Jack Neo’s upcoming film Ah Boys To Men is an achievement in more ways than one.
By Dawn Seow
The financial center of Singapore in ruins, HDB flats trembling in the aftermath of a bomb attack—these scenes are no doubt a first in the film history of Singapore. Jack Neo’s latest film, Ah Boys To Men, opens with a stunning scene of Singapore under attack.
Speaking on the battle scenes in a press conference held at Food Republic, VivoCity on Nov. 6, director Neo said that these scenes, while challenging to shoot, were thought-provoking, crafted to open the eyes of the audience and show them what would it be like, if Singapore was really under attack.
“Many people asked why I would want to portray Singapore in wartime when she is hardly under any threat,” he said. “When I thought about this question, I realized that it has been so peaceful in Singapore because of the guys serving the army in the National Service. When people see [in the movie] the ruins in the financial and residential areas in Singapore because of war, hopefully they will realize how important it is for us to have NS.”

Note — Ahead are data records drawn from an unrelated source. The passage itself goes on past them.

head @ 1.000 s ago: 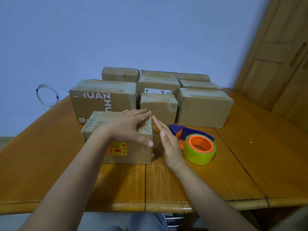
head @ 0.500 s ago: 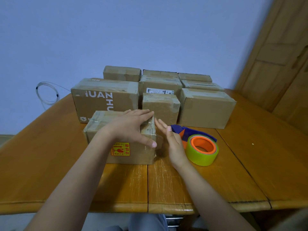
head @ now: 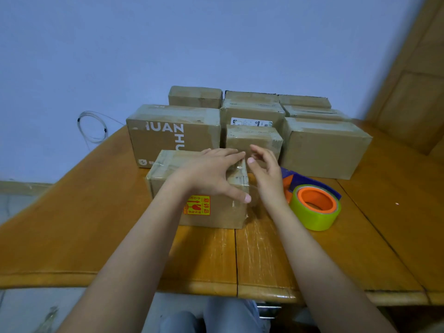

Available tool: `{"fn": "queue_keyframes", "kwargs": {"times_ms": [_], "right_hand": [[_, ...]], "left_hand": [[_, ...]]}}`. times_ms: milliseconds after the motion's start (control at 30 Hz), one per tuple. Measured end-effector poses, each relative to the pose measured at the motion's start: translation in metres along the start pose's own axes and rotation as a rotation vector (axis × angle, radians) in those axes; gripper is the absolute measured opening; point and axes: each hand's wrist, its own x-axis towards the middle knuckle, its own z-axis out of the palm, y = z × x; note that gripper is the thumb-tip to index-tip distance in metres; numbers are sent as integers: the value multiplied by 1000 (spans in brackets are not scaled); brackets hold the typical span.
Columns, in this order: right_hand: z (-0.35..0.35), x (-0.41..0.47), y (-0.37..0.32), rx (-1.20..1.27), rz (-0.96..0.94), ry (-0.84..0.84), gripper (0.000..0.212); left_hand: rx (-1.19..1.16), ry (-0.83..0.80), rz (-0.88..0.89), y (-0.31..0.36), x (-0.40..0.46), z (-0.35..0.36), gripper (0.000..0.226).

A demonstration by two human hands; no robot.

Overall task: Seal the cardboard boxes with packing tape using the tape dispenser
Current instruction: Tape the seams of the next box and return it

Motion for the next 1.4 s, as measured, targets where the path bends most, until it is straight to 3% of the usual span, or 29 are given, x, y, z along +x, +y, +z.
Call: {"fn": "queue_keyframes", "kwargs": {"times_ms": [133,467,767,967,1100,1233,1400], "right_hand": [[-3,0,1,120,127,-105,18],[-3,3,2,95,126,-29,13],[10,0,5,-207,-37,186,12],[8,-7,1,-91,6,138,13],[4,-14,-4,-83,-6,63,17],[-1,-25,-6,-113,12,-47,38],[-1,-25,-9,-73,82,48,47]], "left_hand": [[-25,13,9,-1,2,1,107],[-34,13,9,0,1,1,107],[-53,24,-6,0,1,1,107],[-68,26,-18,2,0,0,107],[-64,13,-20,5,-1,-3,105],[-54,13,-16,5,-1,-3,106],[-60,12,-22,5,-1,-3,106]]}}
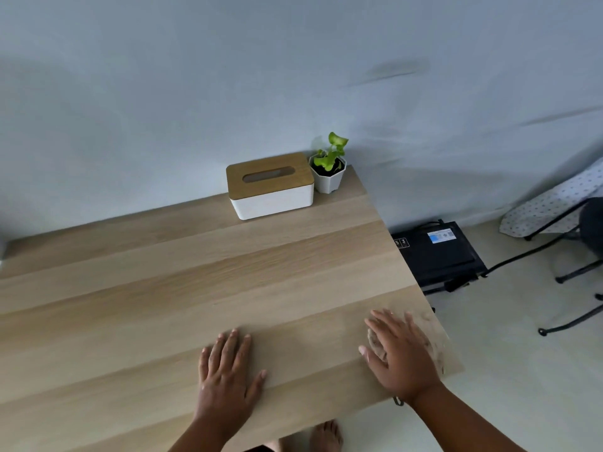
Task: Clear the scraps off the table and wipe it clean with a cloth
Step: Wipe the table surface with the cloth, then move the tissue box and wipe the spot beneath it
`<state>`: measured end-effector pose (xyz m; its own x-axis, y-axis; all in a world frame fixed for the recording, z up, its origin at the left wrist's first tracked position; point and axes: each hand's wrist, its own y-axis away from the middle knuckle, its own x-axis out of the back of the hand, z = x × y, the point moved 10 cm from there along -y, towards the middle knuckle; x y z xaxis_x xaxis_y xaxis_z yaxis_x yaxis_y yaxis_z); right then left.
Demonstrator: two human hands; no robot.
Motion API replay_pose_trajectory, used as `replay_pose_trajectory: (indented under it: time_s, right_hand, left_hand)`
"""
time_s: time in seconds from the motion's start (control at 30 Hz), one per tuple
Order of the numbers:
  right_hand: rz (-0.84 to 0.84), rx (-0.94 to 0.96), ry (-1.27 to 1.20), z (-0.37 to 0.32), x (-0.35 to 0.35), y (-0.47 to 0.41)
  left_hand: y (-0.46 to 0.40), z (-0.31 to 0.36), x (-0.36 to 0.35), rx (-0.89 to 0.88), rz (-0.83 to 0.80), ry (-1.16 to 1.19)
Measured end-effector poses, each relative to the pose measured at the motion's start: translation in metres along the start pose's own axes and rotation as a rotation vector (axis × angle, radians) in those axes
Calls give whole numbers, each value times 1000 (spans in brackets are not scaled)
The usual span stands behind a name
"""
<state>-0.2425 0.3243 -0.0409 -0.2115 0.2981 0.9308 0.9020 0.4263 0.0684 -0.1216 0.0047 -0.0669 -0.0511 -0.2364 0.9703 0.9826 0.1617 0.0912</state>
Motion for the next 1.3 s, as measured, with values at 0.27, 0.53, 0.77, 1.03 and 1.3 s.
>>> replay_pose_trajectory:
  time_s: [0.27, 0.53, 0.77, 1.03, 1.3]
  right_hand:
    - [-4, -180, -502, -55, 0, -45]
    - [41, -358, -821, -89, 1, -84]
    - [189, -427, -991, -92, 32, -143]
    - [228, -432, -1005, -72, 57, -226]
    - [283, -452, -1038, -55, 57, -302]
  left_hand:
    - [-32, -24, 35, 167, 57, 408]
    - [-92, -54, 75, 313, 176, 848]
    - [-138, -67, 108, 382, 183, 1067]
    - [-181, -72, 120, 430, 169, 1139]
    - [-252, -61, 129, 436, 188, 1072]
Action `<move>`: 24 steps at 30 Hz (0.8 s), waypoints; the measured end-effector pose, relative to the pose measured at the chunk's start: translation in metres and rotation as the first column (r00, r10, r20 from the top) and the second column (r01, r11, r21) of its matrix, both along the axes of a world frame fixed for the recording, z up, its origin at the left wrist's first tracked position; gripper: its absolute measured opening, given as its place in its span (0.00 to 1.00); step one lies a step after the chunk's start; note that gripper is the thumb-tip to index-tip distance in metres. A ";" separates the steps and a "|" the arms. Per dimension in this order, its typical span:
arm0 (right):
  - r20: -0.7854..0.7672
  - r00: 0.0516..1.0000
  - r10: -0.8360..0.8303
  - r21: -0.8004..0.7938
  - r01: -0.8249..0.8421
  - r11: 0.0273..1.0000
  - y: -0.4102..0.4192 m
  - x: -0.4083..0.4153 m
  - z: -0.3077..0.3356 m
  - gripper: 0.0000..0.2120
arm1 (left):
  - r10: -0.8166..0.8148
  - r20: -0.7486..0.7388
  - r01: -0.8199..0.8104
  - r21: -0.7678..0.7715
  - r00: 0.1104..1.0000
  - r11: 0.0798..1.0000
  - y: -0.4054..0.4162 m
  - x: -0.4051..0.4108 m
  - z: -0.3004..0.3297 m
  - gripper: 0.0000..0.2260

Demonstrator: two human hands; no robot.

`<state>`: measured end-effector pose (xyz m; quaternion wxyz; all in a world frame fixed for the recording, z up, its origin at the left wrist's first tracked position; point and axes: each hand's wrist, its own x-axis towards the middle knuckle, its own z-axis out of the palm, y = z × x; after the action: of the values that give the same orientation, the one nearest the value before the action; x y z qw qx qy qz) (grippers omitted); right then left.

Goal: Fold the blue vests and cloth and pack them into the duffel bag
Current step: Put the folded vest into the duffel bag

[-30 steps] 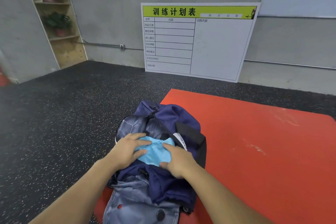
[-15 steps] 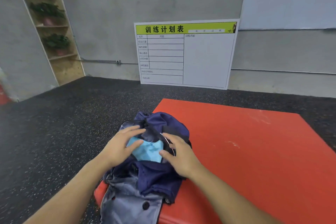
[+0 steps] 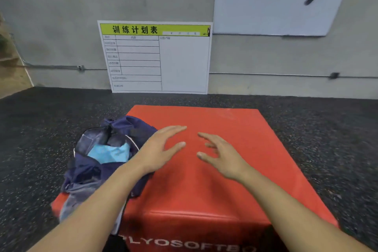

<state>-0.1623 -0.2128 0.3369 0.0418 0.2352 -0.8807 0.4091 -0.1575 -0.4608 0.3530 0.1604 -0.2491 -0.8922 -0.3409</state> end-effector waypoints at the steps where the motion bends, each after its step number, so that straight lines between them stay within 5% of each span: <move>1: -0.004 1.000 -0.028 0.000 0.028 1.000 0.021 0.008 -0.001 0.30 | -0.027 0.011 0.027 0.004 1.000 1.000 0.019 0.002 -0.002 0.22; 16: 0.171 0.864 -0.474 -0.097 0.493 0.864 0.286 0.186 -0.071 0.28 | -0.454 0.116 0.459 -0.023 0.883 0.888 0.278 0.067 -0.062 0.22; 24: 0.244 0.767 -0.593 0.079 0.594 0.801 0.353 0.270 -0.177 0.28 | -0.547 0.240 0.571 -0.039 0.802 0.820 0.368 0.129 -0.132 0.24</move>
<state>0.1074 0.1398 0.1600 0.0547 -0.1099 -0.9069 0.4030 -0.0288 -0.0931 0.2205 -0.0602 -0.4706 -0.8083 -0.3487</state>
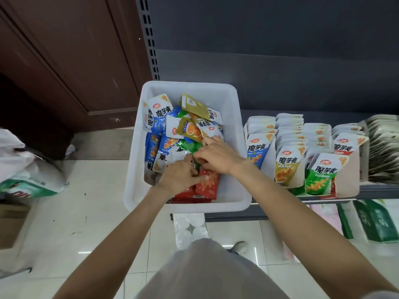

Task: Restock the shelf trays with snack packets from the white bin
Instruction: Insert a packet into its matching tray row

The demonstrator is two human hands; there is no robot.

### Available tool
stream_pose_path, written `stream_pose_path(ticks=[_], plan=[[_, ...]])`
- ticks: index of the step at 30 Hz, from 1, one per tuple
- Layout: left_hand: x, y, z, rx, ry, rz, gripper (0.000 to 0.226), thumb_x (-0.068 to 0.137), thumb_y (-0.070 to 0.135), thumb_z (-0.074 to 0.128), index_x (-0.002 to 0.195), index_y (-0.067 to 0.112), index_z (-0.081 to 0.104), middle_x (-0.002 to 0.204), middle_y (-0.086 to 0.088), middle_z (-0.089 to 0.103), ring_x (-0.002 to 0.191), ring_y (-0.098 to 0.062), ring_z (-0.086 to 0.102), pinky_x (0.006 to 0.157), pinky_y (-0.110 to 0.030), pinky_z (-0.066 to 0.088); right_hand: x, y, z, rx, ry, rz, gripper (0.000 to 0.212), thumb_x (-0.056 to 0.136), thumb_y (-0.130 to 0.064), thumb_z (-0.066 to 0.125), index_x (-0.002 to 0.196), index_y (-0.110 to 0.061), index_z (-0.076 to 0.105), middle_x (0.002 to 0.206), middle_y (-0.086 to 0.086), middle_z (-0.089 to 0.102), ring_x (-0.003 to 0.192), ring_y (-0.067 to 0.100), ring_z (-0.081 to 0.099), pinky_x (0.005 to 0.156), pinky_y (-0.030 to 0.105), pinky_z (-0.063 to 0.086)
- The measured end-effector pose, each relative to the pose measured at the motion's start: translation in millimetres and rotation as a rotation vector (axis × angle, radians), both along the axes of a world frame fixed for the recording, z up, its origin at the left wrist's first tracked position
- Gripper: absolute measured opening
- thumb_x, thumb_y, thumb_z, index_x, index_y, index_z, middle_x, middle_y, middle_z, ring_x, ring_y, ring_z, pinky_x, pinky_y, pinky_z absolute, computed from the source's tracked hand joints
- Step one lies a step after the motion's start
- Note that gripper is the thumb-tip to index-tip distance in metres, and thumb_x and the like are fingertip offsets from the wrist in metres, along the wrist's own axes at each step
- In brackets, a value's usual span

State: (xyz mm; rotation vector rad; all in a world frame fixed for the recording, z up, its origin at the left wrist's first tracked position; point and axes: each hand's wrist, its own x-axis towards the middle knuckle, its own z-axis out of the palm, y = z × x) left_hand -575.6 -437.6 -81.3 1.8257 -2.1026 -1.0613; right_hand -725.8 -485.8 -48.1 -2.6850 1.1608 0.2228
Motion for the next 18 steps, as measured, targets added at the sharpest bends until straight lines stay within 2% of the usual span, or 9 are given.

The film was made to commemorate 45 years of NS in Singapore. Neo and his crew were granted special permission to take the battle onto the streets of Robinson Road for a day. “In 24 short hours, we needed to set up the scene, film and clean up before the road reopened on Monday morning!” explained Neo. The other battle scenes that showed the bombing of HDB flats were shot in NS training zones.
The crew and cast were also the first to spend 35 days filming on the island of Pulau Tekong, where the Basic Military Training Center is located. However, being civilians, they had to travel in and out of the island nightly instead of camping overnight on the island.
The story of Ah Boys To Men revolves around the life of Ken Chow (Joshua Tan), a rich boy reluctant to enlist into NS, and his friends in basic military training. The main cast is made up of a whole set of new faces, including “Wayang King” Aloysius Jin (Maxi Lim), “Lobang” Bang Lee Oon (Wang Weiliang) and “I. P. Man” Man In Ping (Noah Yap). Each one was handpicked by Neo, who is well-known for his gift for making stars out of unknowns.
The film also features veteran actors like Irene Ang, Richard Low and Wang Lei.
The film, a two-parter, opens in local cinema on Nov. 8. The second half will be hitting the screens in February next year.